• [Work to complete] In the entries below, the line with "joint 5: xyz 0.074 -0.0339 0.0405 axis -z" marks the start. Return it and every following line exactly, ending with the last.

• [Records to use]
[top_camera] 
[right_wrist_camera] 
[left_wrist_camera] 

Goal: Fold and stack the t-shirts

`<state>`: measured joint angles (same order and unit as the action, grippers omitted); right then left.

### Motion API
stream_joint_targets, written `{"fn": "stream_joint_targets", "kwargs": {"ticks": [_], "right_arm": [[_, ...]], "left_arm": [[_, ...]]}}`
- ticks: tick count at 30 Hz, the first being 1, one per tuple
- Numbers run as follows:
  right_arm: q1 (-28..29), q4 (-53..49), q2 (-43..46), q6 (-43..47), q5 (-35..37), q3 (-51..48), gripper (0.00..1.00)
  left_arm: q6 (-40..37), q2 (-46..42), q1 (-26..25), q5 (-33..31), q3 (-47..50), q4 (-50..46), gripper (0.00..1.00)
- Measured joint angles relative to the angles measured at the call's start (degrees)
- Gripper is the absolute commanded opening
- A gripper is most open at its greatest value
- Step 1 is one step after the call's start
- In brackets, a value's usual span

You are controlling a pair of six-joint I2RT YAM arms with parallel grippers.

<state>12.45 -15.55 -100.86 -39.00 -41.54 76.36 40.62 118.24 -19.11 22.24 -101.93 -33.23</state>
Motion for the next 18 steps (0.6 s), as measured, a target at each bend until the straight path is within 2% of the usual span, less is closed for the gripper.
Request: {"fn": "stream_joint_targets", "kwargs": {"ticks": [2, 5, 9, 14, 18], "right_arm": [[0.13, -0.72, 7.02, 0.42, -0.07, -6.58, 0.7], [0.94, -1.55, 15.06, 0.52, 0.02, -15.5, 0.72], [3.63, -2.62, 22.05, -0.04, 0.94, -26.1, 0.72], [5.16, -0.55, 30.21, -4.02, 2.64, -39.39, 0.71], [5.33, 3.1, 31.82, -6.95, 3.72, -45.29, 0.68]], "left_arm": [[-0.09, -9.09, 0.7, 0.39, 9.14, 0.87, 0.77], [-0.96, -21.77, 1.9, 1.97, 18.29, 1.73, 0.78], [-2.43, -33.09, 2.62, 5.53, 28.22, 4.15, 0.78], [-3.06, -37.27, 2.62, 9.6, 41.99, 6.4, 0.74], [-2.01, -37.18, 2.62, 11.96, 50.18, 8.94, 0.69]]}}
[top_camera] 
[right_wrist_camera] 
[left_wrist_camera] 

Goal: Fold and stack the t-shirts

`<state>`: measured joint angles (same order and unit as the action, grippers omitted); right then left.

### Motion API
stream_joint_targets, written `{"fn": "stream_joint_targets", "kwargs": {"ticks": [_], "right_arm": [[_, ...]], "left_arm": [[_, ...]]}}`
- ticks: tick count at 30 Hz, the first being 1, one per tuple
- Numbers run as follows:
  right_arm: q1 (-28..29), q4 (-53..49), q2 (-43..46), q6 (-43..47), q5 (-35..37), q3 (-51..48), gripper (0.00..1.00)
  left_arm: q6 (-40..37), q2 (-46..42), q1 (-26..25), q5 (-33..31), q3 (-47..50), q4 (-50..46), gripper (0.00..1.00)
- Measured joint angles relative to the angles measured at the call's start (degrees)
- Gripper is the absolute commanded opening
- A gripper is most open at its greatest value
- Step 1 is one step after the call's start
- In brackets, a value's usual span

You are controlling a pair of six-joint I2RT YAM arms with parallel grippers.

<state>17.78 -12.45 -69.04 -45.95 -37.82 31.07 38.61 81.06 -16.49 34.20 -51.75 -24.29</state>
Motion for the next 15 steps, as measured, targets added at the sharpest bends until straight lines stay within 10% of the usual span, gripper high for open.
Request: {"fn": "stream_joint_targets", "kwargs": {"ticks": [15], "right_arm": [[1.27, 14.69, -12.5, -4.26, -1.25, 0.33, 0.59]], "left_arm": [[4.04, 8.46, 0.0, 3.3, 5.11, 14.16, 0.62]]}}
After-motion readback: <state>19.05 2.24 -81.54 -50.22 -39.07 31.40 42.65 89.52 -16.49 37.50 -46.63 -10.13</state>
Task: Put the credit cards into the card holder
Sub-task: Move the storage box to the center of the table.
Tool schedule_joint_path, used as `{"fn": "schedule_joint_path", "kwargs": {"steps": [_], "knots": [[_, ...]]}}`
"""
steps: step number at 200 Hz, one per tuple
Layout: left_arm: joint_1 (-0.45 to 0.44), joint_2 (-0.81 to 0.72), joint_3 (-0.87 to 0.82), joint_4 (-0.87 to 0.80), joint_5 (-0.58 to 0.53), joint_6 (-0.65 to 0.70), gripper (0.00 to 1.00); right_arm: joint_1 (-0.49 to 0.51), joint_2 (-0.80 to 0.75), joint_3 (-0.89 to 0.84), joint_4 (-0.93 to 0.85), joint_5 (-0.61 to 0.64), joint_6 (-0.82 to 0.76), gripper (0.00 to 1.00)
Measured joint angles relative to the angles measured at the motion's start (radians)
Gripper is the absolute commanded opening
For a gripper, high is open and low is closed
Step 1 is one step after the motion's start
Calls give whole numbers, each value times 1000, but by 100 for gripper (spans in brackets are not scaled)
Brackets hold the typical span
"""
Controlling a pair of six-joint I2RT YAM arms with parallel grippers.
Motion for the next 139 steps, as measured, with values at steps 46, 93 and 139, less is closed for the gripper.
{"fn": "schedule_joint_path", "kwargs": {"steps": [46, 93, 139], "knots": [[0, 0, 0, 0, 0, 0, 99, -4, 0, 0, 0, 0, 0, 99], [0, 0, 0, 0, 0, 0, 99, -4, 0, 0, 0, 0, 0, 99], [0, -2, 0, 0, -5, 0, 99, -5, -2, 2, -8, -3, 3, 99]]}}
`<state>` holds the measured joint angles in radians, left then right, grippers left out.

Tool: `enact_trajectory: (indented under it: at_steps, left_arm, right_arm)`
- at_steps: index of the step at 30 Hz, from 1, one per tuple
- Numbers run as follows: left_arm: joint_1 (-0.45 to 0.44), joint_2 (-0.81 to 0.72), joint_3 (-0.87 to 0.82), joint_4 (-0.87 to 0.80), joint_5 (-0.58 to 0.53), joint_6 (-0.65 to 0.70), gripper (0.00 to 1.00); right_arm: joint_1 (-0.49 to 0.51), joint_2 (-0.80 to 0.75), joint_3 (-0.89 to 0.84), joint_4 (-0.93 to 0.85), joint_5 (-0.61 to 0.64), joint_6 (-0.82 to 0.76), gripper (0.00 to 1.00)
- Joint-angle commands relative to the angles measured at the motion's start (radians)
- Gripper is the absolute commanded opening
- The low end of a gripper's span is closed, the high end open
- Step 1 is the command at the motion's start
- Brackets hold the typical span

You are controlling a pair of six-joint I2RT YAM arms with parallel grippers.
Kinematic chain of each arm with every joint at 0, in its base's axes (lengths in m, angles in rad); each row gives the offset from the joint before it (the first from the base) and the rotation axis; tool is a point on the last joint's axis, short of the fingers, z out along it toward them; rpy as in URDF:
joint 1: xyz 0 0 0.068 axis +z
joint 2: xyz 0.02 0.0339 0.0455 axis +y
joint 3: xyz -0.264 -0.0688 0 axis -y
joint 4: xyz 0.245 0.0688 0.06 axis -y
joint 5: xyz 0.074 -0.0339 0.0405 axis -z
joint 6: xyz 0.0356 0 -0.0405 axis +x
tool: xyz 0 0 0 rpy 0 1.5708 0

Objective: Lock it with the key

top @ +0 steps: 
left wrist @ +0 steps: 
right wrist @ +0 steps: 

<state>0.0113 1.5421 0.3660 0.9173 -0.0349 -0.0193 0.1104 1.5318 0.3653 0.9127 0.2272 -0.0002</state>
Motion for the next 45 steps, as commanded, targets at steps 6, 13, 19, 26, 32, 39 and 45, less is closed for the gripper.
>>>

• [Answer area]
joint 5: xyz 0.074 -0.0339 0.0405 axis -z
joint 6: xyz 0.0356 0 -0.0405 axis +x
tool: xyz 0 0 0 rpy 0 1.5708 0

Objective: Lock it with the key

top @ +0 steps: 
left wrist @ +0 steps: 
right wrist @ +0 steps: 

<state>0.0113 1.5421 0.3660 0.9173 -0.0349 -0.0193 0.1104 1.5318 0.3653 0.9127 0.2272 -0.0002</state>
Motion for the next 45 steps, as commanded, targets at steps 6, 13, 19, 26, 32, 39 and 45, less is closed for the gripper.
>>>

This concludes the output for the exercise.